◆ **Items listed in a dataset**
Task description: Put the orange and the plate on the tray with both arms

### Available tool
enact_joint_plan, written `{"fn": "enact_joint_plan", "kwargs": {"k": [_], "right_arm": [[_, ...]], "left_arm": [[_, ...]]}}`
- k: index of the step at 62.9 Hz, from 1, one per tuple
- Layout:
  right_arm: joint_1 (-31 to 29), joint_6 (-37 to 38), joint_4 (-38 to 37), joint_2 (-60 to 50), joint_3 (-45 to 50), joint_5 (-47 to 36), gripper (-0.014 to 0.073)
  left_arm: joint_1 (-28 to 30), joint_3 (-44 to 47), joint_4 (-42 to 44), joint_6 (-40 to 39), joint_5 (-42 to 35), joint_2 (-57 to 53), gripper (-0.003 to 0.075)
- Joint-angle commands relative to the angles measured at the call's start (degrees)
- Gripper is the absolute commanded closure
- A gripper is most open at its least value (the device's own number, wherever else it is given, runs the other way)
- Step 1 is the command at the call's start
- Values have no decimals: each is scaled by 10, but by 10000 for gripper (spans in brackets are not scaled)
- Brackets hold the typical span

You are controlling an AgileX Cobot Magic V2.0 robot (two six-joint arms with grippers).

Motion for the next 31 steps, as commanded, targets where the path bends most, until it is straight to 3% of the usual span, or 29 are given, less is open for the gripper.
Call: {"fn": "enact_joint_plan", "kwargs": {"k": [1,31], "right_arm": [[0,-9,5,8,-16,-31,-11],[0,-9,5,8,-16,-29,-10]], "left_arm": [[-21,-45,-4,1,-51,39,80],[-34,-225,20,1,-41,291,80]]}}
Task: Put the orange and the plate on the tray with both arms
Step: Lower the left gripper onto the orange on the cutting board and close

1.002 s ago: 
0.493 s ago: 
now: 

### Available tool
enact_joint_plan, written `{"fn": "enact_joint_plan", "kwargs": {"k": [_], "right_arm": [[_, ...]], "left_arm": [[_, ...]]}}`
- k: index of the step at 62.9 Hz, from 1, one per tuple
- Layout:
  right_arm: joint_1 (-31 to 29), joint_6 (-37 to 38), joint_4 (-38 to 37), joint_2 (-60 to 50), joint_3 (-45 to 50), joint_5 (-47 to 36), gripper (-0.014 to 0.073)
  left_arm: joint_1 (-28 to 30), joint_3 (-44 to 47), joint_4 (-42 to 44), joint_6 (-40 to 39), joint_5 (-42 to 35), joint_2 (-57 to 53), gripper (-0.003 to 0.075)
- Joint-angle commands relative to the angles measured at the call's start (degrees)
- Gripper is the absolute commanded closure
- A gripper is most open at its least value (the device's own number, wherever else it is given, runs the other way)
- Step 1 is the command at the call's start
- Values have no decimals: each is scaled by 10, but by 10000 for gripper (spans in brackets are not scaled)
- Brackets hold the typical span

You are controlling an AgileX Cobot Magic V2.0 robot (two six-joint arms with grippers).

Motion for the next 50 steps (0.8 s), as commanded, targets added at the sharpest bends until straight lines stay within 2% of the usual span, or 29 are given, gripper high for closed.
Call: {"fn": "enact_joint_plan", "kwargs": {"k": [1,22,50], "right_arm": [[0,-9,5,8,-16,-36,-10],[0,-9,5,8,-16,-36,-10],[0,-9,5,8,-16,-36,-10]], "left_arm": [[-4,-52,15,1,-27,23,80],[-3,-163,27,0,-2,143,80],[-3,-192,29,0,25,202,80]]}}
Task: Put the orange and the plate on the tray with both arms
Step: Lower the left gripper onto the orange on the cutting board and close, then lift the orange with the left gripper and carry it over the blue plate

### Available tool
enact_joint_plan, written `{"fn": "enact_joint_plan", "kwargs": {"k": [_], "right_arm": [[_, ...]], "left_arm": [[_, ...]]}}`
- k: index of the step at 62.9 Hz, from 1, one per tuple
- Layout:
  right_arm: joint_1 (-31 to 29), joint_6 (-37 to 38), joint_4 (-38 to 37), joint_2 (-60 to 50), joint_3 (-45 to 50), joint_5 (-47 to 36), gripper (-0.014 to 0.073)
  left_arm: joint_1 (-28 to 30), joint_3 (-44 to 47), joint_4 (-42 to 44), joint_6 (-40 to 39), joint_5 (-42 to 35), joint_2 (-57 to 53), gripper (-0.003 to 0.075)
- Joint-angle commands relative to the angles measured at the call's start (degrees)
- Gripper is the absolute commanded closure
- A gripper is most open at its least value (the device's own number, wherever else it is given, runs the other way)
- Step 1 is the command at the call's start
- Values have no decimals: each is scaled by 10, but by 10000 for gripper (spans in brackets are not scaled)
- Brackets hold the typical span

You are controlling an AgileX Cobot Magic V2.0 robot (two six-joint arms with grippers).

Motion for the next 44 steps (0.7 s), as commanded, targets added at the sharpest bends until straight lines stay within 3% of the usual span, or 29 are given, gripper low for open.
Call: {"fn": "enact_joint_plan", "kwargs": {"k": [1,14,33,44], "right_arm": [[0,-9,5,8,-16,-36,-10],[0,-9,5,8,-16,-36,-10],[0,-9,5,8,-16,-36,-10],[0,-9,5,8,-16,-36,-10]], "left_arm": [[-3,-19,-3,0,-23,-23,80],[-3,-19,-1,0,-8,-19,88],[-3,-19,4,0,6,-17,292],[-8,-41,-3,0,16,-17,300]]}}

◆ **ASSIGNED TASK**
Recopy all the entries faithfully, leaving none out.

◆ **WORKED SOLUTION**
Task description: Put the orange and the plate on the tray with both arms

### Available tool
enact_joint_plan, written `{"fn": "enact_joint_plan", "kwargs": {"k": [_], "right_arm": [[_, ...]], "left_arm": [[_, ...]]}}`
- k: index of the step at 62.9 Hz, from 1, one per tuple
- Layout:
  right_arm: joint_1 (-31 to 29), joint_6 (-37 to 38), joint_4 (-38 to 37), joint_2 (-60 to 50), joint_3 (-45 to 50), joint_5 (-47 to 36), gripper (-0.014 to 0.073)
  left_arm: joint_1 (-28 to 30), joint_3 (-44 to 47), joint_4 (-42 to 44), joint_6 (-40 to 39), joint_5 (-42 to 35), joint_2 (-57 to 53), gripper (-0.003 to 0.075)
- Joint-angle commands relative to the angles measured at the call's start (degrees)
- Gripper is the absolute commanded closure
- A gripper is most open at its least value (the device's own number, wherever else it is given, runs the other way)
- Step 1 is the command at the call's start
- Values have no decimals: each is scaled by 10, but by 10000 for gripper (spans in brackets are not scaled)
- Brackets hold the typical span

You are controlling an AgileX Cobot Magic V2.0 robot (two six-joint arms with grippers).

Motion for the next 31 steps, as commanded, targets where the path bends most, until it is straight to 3% of the usual span, or 29 are given, less is open for the gripper.
Call: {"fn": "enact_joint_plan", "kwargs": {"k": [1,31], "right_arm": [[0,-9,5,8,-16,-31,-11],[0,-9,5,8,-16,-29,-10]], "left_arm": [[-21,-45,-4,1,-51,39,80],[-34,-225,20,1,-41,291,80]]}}
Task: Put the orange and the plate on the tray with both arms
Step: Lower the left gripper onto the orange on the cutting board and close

1.002 s ago: 
0.493 s ago: 
now: 

### Available tool
enact_joint_plan, written `{"fn": "enact_joint_plan", "kwargs": {"k": [_], "right_arm": [[_, ...]], "left_arm": [[_, ...]]}}`
- k: index of the step at 62.9 Hz, from 1, one per tuple
- Layout:
  right_arm: joint_1 (-31 to 29), joint_6 (-37 to 38), joint_4 (-38 to 37), joint_2 (-60 to 50), joint_3 (-45 to 50), joint_5 (-47 to 36), gripper (-0.014 to 0.073)
  left_arm: joint_1 (-28 to 30), joint_3 (-44 to 47), joint_4 (-42 to 44), joint_6 (-40 to 39), joint_5 (-42 to 35), joint_2 (-57 to 53), gripper (-0.003 to 0.075)
- Joint-angle commands relative to the angles measured at the call's start (degrees)
- Gripper is the absolute commanded closure
- A gripper is most open at its least value (the device's own number, wherever else it is given, runs the other way)
- Step 1 is the command at the call's start
- Values have no decimals: each is scaled by 10, but by 10000 for gripper (spans in brackets are not scaled)
- Brackets hold the typical span

You are controlling an AgileX Cobot Magic V2.0 robot (two six-joint arms with grippers).

Motion for the next 50 steps (0.8 s), as commanded, targets added at the sharpest bends until straight lines stay within 2% of the usual span, or 29 are given, gripper high for closed.
Call: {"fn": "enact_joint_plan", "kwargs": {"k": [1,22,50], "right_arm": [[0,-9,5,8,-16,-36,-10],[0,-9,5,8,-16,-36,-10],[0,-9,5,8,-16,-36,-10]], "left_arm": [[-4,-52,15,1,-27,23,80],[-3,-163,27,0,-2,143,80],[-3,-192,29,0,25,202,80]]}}
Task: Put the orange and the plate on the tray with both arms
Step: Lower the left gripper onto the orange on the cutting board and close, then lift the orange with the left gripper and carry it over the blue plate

### Available tool
enact_joint_plan, written `{"fn": "enact_joint_plan", "kwargs": {"k": [_], "right_arm": [[_, ...]], "left_arm": [[_, ...]]}}`
- k: index of the step at 62.9 Hz, from 1, one per tuple
- Layout:
  right_arm: joint_1 (-31 to 29), joint_6 (-37 to 38), joint_4 (-38 to 37), joint_2 (-60 to 50), joint_3 (-45 to 50), joint_5 (-47 to 36), gripper (-0.014 to 0.073)
  left_arm: joint_1 (-28 to 30), joint_3 (-44 to 47), joint_4 (-42 to 44), joint_6 (-40 to 39), joint_5 (-42 to 35), joint_2 (-57 to 53), gripper (-0.003 to 0.075)
- Joint-angle commands relative to the angles measured at the call's start (degrees)
- Gripper is the absolute commanded closure
- A gripper is most open at its least value (the device's own number, wherever else it is given, runs the other way)
- Step 1 is the command at the call's start
- Values have no decimals: each is scaled by 10, but by 10000 for gripper (spans in brackets are not scaled)
- Brackets hold the typical span

You are controlling an AgileX Cobot Magic V2.0 robot (two six-joint arms with grippers).

Motion for the next 44 steps (0.7 s), as commanded, targets added at the sharpest bends until straight lines stay within 3% of the usual span, or 29 are given, gripper low for open.
Call: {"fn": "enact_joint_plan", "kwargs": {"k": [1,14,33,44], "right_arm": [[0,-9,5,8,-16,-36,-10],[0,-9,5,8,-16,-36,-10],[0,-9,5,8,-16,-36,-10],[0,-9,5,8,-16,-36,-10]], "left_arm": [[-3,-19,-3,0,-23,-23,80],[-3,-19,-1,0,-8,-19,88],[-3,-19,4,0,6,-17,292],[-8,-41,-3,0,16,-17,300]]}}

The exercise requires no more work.